[Extracted records]
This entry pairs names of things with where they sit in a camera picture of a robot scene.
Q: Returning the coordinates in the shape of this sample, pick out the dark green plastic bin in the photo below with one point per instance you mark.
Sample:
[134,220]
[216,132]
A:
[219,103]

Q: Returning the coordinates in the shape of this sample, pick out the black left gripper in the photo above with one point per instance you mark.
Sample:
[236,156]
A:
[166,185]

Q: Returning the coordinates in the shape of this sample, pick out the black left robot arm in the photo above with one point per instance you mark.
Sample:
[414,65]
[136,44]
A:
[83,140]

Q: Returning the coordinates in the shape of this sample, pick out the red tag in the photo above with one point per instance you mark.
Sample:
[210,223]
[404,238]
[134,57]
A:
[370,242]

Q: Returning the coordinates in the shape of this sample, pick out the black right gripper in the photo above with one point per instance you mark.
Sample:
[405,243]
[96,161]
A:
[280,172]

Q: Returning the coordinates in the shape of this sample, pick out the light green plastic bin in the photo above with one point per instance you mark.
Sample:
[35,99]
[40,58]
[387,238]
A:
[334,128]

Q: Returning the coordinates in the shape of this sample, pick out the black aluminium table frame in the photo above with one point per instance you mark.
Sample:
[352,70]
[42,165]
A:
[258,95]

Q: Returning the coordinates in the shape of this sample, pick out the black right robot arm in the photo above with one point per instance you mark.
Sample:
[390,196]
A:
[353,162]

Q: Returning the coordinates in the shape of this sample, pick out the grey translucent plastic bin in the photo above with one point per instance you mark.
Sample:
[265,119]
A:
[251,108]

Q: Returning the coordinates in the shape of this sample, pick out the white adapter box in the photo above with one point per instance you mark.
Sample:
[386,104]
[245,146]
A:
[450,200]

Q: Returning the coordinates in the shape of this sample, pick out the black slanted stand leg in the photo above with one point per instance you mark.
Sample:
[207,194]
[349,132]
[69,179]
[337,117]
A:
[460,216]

* * *

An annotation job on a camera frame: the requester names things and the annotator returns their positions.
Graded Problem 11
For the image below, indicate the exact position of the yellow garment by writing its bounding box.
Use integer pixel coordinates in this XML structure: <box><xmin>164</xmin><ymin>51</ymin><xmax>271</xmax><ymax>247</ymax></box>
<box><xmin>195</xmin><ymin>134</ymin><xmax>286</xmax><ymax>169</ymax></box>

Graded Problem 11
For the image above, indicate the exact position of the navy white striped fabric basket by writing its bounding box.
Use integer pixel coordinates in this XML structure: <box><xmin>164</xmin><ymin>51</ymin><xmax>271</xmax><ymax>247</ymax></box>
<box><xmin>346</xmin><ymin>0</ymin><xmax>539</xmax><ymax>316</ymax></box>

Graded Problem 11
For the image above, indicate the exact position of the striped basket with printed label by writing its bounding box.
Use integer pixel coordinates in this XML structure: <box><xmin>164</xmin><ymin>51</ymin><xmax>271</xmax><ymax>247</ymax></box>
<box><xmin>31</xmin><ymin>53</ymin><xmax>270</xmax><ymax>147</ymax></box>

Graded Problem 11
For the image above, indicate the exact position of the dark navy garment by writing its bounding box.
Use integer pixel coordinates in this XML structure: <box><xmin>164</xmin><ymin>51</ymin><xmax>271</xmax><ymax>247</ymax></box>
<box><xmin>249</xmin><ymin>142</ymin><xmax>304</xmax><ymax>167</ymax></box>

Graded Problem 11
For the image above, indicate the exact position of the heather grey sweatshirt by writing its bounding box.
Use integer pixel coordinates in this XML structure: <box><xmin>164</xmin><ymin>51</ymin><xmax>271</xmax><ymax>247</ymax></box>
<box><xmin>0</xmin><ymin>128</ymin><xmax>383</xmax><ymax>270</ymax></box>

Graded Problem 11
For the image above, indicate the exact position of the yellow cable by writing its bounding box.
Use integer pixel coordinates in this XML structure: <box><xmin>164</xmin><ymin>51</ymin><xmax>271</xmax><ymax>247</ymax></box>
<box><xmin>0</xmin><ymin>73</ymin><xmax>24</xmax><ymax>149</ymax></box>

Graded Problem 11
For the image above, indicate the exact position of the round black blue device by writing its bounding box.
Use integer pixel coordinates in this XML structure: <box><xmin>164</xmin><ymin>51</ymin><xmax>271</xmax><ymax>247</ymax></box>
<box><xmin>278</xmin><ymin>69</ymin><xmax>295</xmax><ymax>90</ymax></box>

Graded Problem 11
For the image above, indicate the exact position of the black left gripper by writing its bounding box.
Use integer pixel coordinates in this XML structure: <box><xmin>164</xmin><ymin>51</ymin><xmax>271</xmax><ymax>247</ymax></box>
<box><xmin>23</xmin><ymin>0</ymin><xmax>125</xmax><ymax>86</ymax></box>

* * *

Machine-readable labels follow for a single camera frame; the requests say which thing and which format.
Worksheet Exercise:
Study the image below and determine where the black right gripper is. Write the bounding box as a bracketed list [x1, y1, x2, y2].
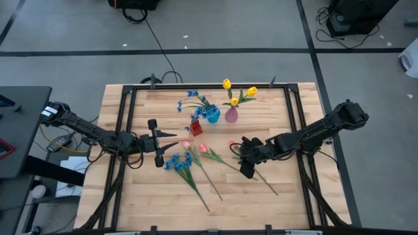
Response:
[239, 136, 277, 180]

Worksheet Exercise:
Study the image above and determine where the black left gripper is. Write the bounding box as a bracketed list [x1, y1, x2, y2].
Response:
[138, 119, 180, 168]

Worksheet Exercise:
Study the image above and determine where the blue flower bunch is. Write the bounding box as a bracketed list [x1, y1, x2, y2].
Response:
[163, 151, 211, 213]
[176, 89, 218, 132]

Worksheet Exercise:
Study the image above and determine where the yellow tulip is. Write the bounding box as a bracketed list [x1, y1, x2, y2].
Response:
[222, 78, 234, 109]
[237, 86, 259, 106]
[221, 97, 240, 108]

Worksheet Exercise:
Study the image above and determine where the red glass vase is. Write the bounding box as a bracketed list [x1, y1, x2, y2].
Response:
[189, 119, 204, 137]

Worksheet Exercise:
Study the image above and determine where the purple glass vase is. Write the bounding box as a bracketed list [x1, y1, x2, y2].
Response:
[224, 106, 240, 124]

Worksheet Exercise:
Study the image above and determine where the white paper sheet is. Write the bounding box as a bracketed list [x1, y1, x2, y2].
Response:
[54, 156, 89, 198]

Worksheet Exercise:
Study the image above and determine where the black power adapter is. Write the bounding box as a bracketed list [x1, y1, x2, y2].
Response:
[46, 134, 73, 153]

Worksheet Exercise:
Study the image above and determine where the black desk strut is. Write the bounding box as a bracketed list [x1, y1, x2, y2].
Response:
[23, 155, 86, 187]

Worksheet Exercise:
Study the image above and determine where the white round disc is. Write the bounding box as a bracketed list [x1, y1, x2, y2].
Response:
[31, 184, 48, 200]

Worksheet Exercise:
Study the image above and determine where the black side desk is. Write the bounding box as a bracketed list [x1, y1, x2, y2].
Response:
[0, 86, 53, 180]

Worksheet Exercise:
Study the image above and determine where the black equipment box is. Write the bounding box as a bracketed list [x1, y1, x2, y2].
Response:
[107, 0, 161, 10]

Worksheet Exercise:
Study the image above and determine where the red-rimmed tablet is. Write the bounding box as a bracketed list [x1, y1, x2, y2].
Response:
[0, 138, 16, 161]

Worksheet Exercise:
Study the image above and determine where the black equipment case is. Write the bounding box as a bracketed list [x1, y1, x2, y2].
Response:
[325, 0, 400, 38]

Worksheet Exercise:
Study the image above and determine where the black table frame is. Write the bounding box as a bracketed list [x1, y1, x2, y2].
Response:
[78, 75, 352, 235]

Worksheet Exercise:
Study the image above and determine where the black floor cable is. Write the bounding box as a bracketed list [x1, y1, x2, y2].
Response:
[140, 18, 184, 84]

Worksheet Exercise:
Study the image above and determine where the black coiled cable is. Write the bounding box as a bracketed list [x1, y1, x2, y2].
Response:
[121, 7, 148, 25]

Task requirements:
Filtering the entries above by the word "photo", copy each line that matches.

Output of the task:
Q: Returning the coordinates in the shape of this sample, pick out the dark green plastic bin in the photo below with one point per instance you mark.
Q: Returning the coordinates in the shape of this sample, pick out the black left gripper in the photo above with one point per instance you mark.
Q: Returning the coordinates in the shape of this sample, pick out the black left robot arm in the photo above with one point per instance you mark.
Q: Returning the coordinates in the shape of this sample, pick out the red tag in the photo above with one point per instance you mark.
Q: Returning the coordinates in the shape of this sample, pick out the black right gripper in the photo above with one point per instance you mark.
Q: Returning the coordinates in the shape of this sample, pick out the light green plastic bin in the photo above with one point per instance you mark.
Q: Returning the coordinates in the shape of this sample, pick out the black aluminium table frame in the photo above with one point per instance you mark.
Q: Returning the coordinates in the shape of this sample, pick out the black right robot arm in the photo above with one point per instance you mark.
Q: Returning the coordinates in the shape of this sample, pick out the grey translucent plastic bin in the photo above with one point per instance you mark.
Q: Returning the coordinates in the shape of this sample, pick out the white adapter box in the photo above with one point per instance you mark.
Q: Returning the coordinates in the shape of this sample, pick out the black slanted stand leg in the photo above with one point per instance you mark.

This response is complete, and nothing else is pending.